>>>>
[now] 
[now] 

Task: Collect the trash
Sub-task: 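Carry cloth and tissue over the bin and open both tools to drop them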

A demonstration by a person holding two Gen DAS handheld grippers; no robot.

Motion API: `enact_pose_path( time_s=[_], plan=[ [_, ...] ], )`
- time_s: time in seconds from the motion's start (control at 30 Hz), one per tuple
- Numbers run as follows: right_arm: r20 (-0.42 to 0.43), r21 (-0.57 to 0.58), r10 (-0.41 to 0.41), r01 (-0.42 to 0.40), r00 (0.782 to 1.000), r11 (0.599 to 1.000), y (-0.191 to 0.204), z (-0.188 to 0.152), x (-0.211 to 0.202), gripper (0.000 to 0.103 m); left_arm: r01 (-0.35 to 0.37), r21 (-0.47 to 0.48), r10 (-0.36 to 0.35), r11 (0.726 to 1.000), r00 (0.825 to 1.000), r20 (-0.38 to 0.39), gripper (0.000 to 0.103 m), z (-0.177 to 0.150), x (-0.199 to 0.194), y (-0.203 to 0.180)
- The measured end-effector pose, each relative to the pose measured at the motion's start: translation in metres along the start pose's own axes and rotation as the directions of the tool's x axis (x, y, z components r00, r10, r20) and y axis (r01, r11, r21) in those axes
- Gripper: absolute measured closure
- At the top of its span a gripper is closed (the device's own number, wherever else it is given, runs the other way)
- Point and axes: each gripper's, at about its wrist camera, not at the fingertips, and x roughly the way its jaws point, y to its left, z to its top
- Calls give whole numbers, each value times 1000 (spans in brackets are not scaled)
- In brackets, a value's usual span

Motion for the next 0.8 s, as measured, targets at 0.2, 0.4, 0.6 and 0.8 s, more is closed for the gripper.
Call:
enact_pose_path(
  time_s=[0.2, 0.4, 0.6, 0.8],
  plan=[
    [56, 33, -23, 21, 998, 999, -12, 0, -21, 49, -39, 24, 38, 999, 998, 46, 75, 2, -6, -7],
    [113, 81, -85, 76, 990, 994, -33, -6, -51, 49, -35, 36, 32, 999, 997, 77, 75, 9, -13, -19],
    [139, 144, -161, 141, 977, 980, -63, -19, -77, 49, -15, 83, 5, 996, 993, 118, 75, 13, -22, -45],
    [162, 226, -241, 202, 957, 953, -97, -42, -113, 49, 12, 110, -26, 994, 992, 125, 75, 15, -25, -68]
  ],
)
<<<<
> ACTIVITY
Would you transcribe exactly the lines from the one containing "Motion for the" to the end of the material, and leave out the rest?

> OUTPUT FOR THIS EXERCISE
Motion for the next 0.8 s, as measured, targets at 0.2, 0.4, 0.6 and 0.8 s, more is closed for the gripper.
Call:
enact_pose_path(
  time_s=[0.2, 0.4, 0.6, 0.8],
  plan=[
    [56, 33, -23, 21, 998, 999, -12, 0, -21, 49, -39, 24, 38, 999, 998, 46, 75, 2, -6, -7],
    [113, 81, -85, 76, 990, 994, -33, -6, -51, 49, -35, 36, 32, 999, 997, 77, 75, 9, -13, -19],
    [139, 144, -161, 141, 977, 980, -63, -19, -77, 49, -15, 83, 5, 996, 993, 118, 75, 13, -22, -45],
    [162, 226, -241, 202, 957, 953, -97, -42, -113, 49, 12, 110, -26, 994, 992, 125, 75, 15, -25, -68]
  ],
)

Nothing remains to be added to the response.